Tag

dataEngineering

Browsing

As organisations scale their modern data platforms, the debate around open table formats increasingly centres on Databricks DeltaLake Apache Iceberg. These two leading technologies both aim to deliver reliability, performance, and strong governance to data lakes—but they take distinct approaches, offer different strengths, and align with different use cases.

Whether you’re building a Lakehouse from scratch or modernising an existing data lake, understanding these differences is essential.

What Are Open Table Formats?

Open table formats enable data lakes to behave like databases—supporting ACID transactions, schema evolution, versioning, and efficient queries over massive datasets—while still using open storage (usually cloud object stores).

The three major table formats today are:

  • Delta Lake (originated by Databricks)
  • Apache Iceberg (originally from Netflix)
  • Apache Hudi

This blog focuses on Delta Lake vs. Iceberg, the two most commonly compared options.

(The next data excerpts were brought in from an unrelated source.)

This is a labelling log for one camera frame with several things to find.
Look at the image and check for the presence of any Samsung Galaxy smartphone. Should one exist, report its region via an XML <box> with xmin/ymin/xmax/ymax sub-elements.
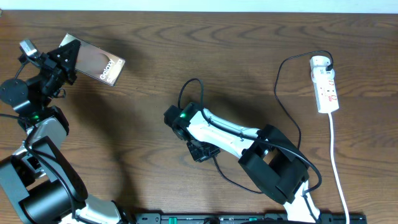
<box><xmin>60</xmin><ymin>34</ymin><xmax>126</xmax><ymax>86</ymax></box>

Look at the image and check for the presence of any black charging cable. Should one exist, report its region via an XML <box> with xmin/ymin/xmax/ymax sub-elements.
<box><xmin>211</xmin><ymin>50</ymin><xmax>335</xmax><ymax>195</ymax></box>

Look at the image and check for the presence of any black right camera cable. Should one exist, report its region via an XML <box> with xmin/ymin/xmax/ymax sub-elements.
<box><xmin>177</xmin><ymin>77</ymin><xmax>323</xmax><ymax>218</ymax></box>

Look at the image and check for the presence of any white charger plug adapter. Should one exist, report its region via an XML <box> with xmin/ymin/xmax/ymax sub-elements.
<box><xmin>310</xmin><ymin>55</ymin><xmax>331</xmax><ymax>71</ymax></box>

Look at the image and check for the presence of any white power strip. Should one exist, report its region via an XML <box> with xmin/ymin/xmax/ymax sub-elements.
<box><xmin>311</xmin><ymin>66</ymin><xmax>339</xmax><ymax>114</ymax></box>

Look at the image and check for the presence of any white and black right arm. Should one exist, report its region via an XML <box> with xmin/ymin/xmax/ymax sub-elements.
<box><xmin>164</xmin><ymin>103</ymin><xmax>320</xmax><ymax>223</ymax></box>

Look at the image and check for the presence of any white power strip cord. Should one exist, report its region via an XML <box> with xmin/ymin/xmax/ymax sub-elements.
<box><xmin>328</xmin><ymin>112</ymin><xmax>351</xmax><ymax>224</ymax></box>

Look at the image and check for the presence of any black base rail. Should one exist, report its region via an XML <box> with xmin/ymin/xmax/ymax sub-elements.
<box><xmin>135</xmin><ymin>212</ymin><xmax>368</xmax><ymax>224</ymax></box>

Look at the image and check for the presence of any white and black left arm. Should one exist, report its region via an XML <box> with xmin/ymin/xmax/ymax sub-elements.
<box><xmin>1</xmin><ymin>40</ymin><xmax>136</xmax><ymax>223</ymax></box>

1. Architecture and Design Philosophy

Delta Lake (Databricks)

Delta Lake was built for high-performance analytics inside the Databricks Lakehouse Platform. It features:

  • Transaction logs stored in JSON
  • A tight integration with Databricks runtimes
  • Excellent performance with Databricks Photon engine

Delta can be used outside Databricks, but the best features (Unity Catalog, Delta Live Tables, optimized writes) are available only on the Databricks platform.

Design philosophy: Performance-first, deeply integrated into the Databricks ecosystem.

Apache Iceberg

Iceberg is a vendor-neutral, open, community-driven project designed for multi-engine interoperability (Spark, Flink, Trino, Presto, Snowflake, Dremio, BigQuery, etc.).

It uses:

  • A highly scalable metadata tree structure (MANIFEST and METADATA files)
  • A table snapshot model designed for massive datasets
  • Hidden partitioning and substantial schema evolution

Design philosophy: Open, flexible, engine-agnostic, built for multi-cloud and multi-engine architectures.

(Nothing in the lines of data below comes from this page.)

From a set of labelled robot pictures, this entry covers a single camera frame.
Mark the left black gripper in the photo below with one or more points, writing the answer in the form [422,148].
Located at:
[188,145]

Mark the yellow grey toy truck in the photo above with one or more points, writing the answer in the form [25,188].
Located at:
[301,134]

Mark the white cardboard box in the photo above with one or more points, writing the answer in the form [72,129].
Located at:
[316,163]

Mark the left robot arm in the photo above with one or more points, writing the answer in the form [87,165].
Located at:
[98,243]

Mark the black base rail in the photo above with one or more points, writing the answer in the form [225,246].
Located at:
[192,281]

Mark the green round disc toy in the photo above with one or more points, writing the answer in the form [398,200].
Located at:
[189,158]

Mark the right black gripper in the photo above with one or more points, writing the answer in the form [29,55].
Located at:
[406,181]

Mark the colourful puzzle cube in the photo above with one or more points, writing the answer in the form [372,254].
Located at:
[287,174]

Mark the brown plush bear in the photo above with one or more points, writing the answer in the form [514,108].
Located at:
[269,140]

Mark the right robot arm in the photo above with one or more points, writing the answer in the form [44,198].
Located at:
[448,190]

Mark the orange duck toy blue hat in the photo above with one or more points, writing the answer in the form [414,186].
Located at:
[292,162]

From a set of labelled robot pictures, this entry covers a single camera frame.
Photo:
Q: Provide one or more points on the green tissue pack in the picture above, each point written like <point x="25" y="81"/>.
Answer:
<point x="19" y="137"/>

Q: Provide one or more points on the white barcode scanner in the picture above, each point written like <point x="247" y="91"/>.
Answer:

2. Feature Comparison Databricks DeltaLake vs Apache Iceberg

ACID Transactions

Both Delta Lake and Iceberg support ACID transactions.

  • Delta Lake: JSON-based transaction log
  • Iceberg: Metadata & manifest trees

Verdict: Both are reliable, but Iceberg tends to scale better for very large metadata sets.

Schema Evolution

Both support schema evolution, but with some nuance:

  • Delta Lake: Supports add/drop/rename fields, but renames may be less reliable across all engines.
  • Iceberg: Offers the most robust schema evolution in the market, including field ID tracking and hidden partition evolution.

Verdict: Iceberg wins for long-term governance and cross-engine compatibility.

Partitioning

  • Delta Lake: Partition pruning works well but relies on stored partition columns.
  • Iceberg: Introduced hidden partitioning, keeping partition logic internal to metadata.

Verdict: Iceberg is more flexible and easier to operate as data evolves.

Performance

  • Delta Lake: Exceptional performance when paired with Databricks Photon.
  • Iceberg: Performance depends more on the query engine; strong with Trino, Spark, Snowflake, Dremio.

Verdict: If you’re all-in on Databricks, Delta wins. If you’re multi-engine, Iceberg is more flexible.

3. Interoperability

Delta Lake

  • Best performance inside Databricks
  • Limited writable interoperability across other engines
  • Delta Universal Format (UniForm) aims to bridge Delta → Iceberg/Hudi readers, but adoption is still growing.

Apache Iceberg

  • Designed from day one for interoperability
  • Supported by Spark, Flink, Trino, Presto, Snowflake, Athena, Dremio, BigQuery (read support)

Verdict: If you want vendor neutrality and multi-engine support, Iceberg is the clear winner.

4. Governance and Catalog Integration

Delta Lake

  • Unity Catalog provides centralized governance—but only on Databricks.
  • Outside Databricks, Delta has fewer cataloging/governance features.

Iceberg

  • Works with many catalogs:

Verdict: Iceberg offers broader ecosystem support.

5. Use Cases Best Suited for Each

Choose Databricks Delta Lake if:

  • You are heavily invested in Databricks
  • You want the best performance with Photon
  • You prefer a fully managed Lakehouse ecosystem
  • You rely on Databricks features like MLflow, DLT, Unity Catalog

Choose Apache Iceberg if:

  • You need multi-engine interoperability
  • You want the most flexible open table format
  • You want to avoid vendor lock-in
  • You run workloads on multiple clouds or different query engines
  • Governance and schema evolution are priority

Final Thoughts

The choice between Delta Lake and Apache Iceberg ultimately comes down to one key question:

Are you all-in on Databricks, or do you want an open, engine-agnostic data lake architecture?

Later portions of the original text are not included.